Bill is a controversial figure. Unabashedly liberal and atheist plus an unapologetic drug user (presumably pot), he doesn't hold back his tongue in addressing Trump loyalists as "knuckle-draggers" or as "deplorables" and in all fairness there is a significant portion that do fit the moniker.

During this interview he points very astutely at the internet echo chamber that has helped create Trump. Instead of cyberspace becoming a resource for truth it has become a place where the like-minded congregate to feed off each other's common hatred of the enemy.

In a setting such as this, objective truth has little value...

Wednesday, 19 October 2016

prejudice disguised as objective rectitude

So here is Professor Jordan Peterson perhaps justly calling out the excesses of political correctness gone mad. But then he extends it to not indulging transgender people the basic dignity of being addressed in their preferred pronoun. To do so for him would cost nothing and to stand on literal principle seems to serve little use other than to send a message of disdain.

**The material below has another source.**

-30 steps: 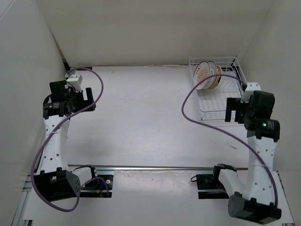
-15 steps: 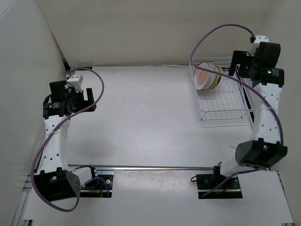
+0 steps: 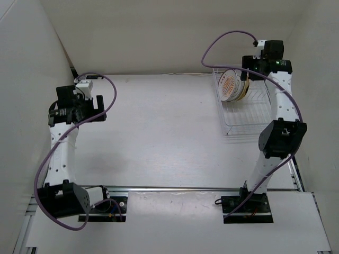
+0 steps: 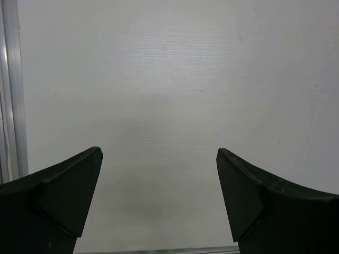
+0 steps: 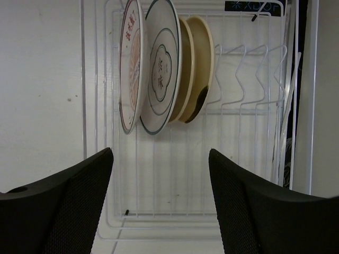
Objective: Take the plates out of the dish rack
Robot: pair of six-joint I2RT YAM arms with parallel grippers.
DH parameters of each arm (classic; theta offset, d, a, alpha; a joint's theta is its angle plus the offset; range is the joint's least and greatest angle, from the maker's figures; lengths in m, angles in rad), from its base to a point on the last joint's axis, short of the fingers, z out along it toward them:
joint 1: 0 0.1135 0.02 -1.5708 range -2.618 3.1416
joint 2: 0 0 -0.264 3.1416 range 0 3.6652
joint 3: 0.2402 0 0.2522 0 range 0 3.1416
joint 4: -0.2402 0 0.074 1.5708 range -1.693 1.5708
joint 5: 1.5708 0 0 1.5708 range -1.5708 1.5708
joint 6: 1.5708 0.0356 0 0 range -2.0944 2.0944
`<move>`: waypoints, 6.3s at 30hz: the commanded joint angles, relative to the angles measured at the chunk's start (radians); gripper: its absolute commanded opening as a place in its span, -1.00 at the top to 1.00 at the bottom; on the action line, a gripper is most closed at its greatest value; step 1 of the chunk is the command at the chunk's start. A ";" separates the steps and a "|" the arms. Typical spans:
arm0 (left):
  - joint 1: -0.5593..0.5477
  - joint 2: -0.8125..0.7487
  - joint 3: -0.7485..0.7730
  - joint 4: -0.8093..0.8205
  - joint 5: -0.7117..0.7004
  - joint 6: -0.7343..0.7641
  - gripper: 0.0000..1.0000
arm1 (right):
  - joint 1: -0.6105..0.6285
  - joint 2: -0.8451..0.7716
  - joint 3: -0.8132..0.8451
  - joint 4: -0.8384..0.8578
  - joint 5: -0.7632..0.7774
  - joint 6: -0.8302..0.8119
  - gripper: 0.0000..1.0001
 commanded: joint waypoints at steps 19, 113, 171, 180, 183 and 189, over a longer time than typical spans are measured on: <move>0.003 0.471 0.454 -0.003 0.141 0.019 -1.00 | 0.075 0.260 0.224 0.050 0.026 -0.018 -0.39; -0.408 0.607 0.446 0.081 0.981 -0.278 0.04 | 0.332 0.050 -0.173 0.102 -1.169 0.327 1.00; 0.176 1.224 0.791 0.376 0.745 -0.604 0.78 | -0.121 -0.798 -0.578 -0.505 -0.163 -0.288 -0.91; 0.176 1.244 0.791 0.356 0.676 -0.584 0.16 | -0.121 -0.827 -0.596 -0.514 -0.163 -0.270 -0.91; 0.176 1.244 0.791 0.319 0.608 -0.558 0.00 | -0.121 -0.836 -0.607 -0.505 -0.173 -0.259 -0.91; 0.176 1.209 0.791 0.268 0.489 -0.524 -0.21 | -0.121 -0.846 -0.616 -0.493 -0.164 -0.250 -0.91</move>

If you have transitioned or even live as the opposite gender is costs me nothing to address you in your preferred pronouns. What difference does it make to me and what am I trying to tell you when I don't?

Peterson wants to stand on his rights to call reality what it is except that in this case the exact objective escapes me. But of course the right wing Federalist is in love with him because he calls a spade a spade.

If I see a rock I can call it that but then the rock doesn’t have any feelings. To address a transgender woman "her" and "she" is not undermining my rights as a person in any way but if that individual feels better about themselves then I am glad to do it.

Religious conservatives and others who love to stand on literalism are funny that way. To them the nuance that exists in the issue of transgenderism is trumped by only what they see on the surface and because they cannot relate it is not real. They don’t experience it or feel it's impact and so it is folly.

I understand the point of political correctness gone too far because I have observed it in other areas but here the stance makes less sense to me; most especially because of the pain this issue causes so many. To those who only think in black and white and stand on principle alone I would only ask: what is precisely your aim?

I am also tempted to ask: what is it about Toronto, Canada that breeds these attitudes?

Tuesday, 18 October 2016

the slow reveal

Most trans people (especially those from the pre-internet era) rarely get their needs met within the context of a relationship. The answer is simple: we started off as our own worst enemies and often thought ourselves lucky just to have someone who tolerated the way we were. Others hid and hoped it would all go away.

I am saying this because I have read so many blogs of people who have experienced the same thing and because it was that same way in my own marriage. As a result many of us settle for that one outing a month to a support meeting and spend the rest of the time thinking about the next one. This is not much of a life in my opinion.

I don’t blame the partners as many didn’t sign up for this from the outset. Even those that knew may have seen things escalate to a point beyond what they expected. The fact is that we tend to discover ourselves so slowly and then can’t roll things back once at a new plateau. I would never put Joanna back in the box but not only because I don’t want to but because I cannot.

I feel bad for those of you who feel stuck with no pat answers for what to do. You may love your spouse deeply but they may be justified in claiming that they fell for false advertising when they married you. This is the price to pay for a late coming out party when you realize who you really were all along.

I would dearly love to see the day when no transgender person feels compelled to hide any part of themselves from the outset and self-realizes early enough to avoid a gut wrenching revelation in the middle of a relationship.

From what I can see so far, the next generations will do far better than we did.